Calculating Residuals
The formula for a residual ( $ e $ ) is straightforward:
$$ e = y - \hat{y}
$$
Where:
- $ e $ is the residual
- $ y $ is the observed value of the response variable
- $ \hat{y} $ is the predicted value of the response variable from the regression line.
Example: If the actual weight of a dog is 25 kg, and our regression model predicts 22 kg for a dog of that size, the residual would be $ e = 25 - 22 = 3 $ kg. A positive residual means the model underpredicted the actual value, while a negative residual means the model overpredicted it.
Residual Plots
A Residuals plot (or residual plot) is a scatterplot of the residuals against the explanatory variable (x) or the predicted values ( $ \hat{y} $ ). These plots are crucial for assessing the appropriateness of a linear model.
How to Construct a Residual Plot
- Calculate the residuals for each data point using the formula $ e = y - \hat{y} $ .
- Plot the residuals ( $ e $ ) on the y-axis against the corresponding explanatory variable ( $ x $ ) or predicted value ( $ \hat{y} $ ) on the x-axis. A horizontal line at $ y=0 $ is usually added to the plot.
Interpreting Residual Plots
When examining a residual plot, we look for two main characteristics:
-
No Obvious Pattern:
- Good Fit (Random Scatter): If the points in the residual plot are randomly scattered around the horizontal line at 0 with no discernible pattern, it suggests that a linear model is appropriate for the data. This indicates that the linear model has captured most of the systematic relationship between the variables.

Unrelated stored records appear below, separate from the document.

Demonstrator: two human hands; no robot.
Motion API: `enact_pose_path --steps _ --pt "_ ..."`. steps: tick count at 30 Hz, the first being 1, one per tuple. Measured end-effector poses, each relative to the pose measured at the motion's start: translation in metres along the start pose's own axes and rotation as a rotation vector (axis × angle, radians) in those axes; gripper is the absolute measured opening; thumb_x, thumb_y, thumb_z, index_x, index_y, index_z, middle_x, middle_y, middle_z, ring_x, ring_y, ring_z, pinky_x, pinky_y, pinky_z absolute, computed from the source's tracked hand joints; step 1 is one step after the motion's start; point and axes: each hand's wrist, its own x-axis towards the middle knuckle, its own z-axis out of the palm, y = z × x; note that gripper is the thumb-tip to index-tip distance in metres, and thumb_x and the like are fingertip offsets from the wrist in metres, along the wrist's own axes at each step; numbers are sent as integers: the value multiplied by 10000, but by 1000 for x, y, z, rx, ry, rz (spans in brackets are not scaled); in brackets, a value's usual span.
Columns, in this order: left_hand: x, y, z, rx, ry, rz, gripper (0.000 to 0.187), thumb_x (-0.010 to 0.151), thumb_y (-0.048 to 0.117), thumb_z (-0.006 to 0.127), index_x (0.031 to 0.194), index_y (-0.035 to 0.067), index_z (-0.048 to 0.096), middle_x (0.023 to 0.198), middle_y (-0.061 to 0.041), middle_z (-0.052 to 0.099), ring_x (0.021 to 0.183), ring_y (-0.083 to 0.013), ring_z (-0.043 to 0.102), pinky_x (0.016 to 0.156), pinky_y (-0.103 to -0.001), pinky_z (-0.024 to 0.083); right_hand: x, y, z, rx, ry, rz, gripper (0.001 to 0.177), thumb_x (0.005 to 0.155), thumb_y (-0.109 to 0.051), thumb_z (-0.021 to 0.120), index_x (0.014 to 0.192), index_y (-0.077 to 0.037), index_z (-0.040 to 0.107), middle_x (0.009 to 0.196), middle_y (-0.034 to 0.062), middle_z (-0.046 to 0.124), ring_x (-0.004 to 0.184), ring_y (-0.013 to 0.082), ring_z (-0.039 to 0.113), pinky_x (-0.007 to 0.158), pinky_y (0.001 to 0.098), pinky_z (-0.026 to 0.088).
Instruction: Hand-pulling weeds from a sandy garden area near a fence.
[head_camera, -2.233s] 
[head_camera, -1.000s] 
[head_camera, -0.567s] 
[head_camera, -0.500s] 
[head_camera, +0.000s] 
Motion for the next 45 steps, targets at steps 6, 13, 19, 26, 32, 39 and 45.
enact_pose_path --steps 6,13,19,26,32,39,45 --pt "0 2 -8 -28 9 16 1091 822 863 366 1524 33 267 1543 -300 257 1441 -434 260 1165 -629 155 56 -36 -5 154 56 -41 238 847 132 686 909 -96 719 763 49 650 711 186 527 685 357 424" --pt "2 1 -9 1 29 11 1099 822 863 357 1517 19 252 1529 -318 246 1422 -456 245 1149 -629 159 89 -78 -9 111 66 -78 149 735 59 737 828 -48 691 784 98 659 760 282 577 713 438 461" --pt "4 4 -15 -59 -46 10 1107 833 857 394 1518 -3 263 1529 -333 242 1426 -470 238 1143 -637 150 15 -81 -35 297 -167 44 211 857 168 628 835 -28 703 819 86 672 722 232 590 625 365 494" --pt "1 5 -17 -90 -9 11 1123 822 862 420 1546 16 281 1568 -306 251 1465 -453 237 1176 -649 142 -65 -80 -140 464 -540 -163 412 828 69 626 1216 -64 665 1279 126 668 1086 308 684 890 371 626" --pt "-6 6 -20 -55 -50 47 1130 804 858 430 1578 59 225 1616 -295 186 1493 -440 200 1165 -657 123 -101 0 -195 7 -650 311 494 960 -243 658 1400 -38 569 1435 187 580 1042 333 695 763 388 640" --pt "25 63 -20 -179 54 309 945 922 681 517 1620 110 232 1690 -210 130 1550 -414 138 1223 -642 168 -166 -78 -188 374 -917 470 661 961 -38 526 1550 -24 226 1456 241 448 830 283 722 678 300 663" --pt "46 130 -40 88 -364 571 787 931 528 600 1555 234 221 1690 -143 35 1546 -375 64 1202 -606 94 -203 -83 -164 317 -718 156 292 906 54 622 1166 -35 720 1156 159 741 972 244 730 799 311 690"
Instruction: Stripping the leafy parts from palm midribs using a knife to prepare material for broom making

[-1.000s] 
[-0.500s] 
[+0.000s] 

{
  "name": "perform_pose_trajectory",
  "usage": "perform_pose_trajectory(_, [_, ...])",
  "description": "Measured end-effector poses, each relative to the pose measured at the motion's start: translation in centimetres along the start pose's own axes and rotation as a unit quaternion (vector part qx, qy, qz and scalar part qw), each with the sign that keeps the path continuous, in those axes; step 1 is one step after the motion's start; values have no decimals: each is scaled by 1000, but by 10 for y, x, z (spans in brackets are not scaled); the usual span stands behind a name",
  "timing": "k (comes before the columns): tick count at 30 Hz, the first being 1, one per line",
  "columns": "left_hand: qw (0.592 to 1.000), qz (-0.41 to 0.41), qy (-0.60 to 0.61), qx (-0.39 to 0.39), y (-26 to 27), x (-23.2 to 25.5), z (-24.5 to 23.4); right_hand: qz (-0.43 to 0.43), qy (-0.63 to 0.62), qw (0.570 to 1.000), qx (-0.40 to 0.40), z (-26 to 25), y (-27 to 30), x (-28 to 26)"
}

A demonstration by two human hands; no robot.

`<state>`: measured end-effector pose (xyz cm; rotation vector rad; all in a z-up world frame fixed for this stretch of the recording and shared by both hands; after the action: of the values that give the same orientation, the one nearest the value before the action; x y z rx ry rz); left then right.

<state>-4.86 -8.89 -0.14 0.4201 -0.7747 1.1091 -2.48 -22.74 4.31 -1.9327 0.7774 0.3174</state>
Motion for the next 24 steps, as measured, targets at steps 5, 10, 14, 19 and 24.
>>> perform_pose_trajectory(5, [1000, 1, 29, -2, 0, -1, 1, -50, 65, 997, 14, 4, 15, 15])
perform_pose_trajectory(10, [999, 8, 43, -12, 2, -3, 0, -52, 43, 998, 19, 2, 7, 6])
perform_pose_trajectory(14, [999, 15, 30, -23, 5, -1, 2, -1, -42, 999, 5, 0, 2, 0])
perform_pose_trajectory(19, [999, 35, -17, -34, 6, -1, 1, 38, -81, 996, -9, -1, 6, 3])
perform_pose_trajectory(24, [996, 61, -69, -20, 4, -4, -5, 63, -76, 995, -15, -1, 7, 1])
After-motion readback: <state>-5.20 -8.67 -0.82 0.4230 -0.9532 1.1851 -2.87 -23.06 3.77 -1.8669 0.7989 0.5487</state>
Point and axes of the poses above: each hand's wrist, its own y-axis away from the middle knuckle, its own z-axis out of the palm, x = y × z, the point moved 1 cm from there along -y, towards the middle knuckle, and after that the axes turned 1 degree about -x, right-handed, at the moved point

- Bad Fit (Presence of a Pattern): If there is a clear pattern (e.g., a curved shape, fanning out, or clustering) in the residual plot, it indicates that the linear model is not the best fit for the data. This means a nonlinear relationship might exist, or other variables might be influencing the relationship. Analyzing Departures from Linearity often involves examining residual plots for patterns.
Pattern Type Implication for Linear Model Random Scatter Linear model is appropriate. Curved Pattern A non-linear model might be more appropriate. “Cone” Shape Variability in residuals changes with x; assumptions violated. Horizontal Bands May indicate categorical explanatory variable or other issues. -
Constant Variability (Homoscedasticity):
- Consistent Spread: The spread of the residuals should be roughly the same across all values of $ x $ (or $ \hat{y} $ ). This is known as homoscedasticity.
- Varying Spread (Heteroscedasticity): If the spread of the residuals increases or decreases as $ x $ (or $ \hat{y} $ ) increases (often appearing as a “cone” or “fan” shape), this indicates heteroscedasticity. This violates an important assumption of linear regression and suggests that the precision of our predictions varies across the range of the explanatory variable.
Properties of Residuals in Least Squares Regression
For a Least Squares Regression line:
- The sum of the residuals is always zero: $ \sum e_i = \sum (y_i - \hat{y}_i) = 0 $ .
- The mean of the residuals is also zero.
These properties are a direct consequence of how the least squares line is determined, minimizing the sum of squared residuals.